Start of Block

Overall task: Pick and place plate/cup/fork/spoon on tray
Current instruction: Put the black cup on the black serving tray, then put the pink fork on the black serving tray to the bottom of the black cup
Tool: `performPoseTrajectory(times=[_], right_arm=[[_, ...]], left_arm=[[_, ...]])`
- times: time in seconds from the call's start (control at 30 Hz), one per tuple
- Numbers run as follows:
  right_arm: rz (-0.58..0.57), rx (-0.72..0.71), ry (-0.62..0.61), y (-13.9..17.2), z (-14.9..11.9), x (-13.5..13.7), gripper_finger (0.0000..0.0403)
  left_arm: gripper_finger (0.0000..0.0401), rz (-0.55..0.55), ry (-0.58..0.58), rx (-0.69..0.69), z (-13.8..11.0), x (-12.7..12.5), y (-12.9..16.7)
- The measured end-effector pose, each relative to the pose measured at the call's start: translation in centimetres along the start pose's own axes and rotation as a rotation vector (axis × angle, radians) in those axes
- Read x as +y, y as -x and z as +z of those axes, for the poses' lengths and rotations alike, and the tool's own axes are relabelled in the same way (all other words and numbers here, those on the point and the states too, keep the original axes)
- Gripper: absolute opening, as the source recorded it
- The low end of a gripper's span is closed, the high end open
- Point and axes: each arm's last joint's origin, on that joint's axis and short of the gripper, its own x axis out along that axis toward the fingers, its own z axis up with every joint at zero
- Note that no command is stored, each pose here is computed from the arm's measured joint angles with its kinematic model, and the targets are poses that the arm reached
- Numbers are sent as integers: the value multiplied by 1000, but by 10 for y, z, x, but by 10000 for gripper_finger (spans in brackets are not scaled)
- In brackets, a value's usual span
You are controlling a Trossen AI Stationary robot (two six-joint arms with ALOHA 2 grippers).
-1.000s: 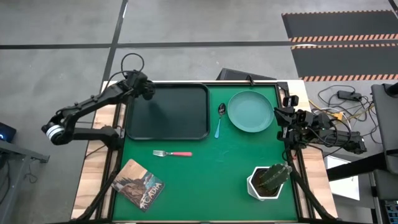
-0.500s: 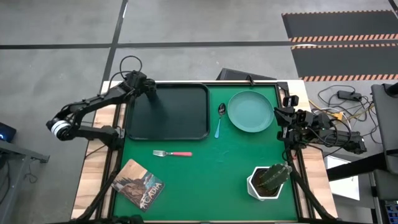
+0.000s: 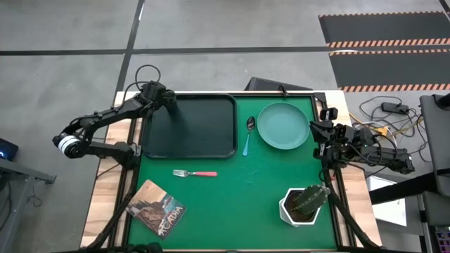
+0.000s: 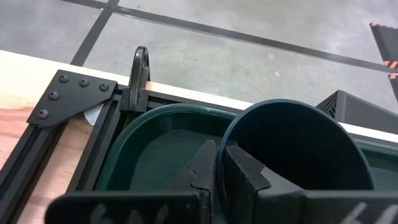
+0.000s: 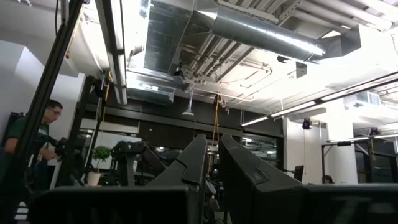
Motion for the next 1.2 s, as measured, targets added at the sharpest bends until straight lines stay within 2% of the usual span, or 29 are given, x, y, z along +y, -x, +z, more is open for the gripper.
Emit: performPoseTrajectory(times=[0.1, 0.47, 0.7, 0.9, 1.2], right_arm=[[0, 0, 0, 0, 0, 0, 31], [-1, -4, -3, 0, 0, 0, 31], [-1, -4, -2, 0, 0, 0, 31], [-1, -5, -1, 0, 1, 0, 31], [-1, -9, -13, -1, 4, -1, 31]], left_arm=[[17, 1, -2, 1, 0, 0, 0], [102, -4, 0, -4, 1, 0, 2], [118, -72, -10, -39, 10, 2, 17], [118, -214, 20, -75, 20, 5, 42], [118, -499, 25, -145, 21, 0, 95]])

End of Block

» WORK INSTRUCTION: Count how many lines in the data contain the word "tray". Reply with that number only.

» OUTPUT OF THE TASK: 2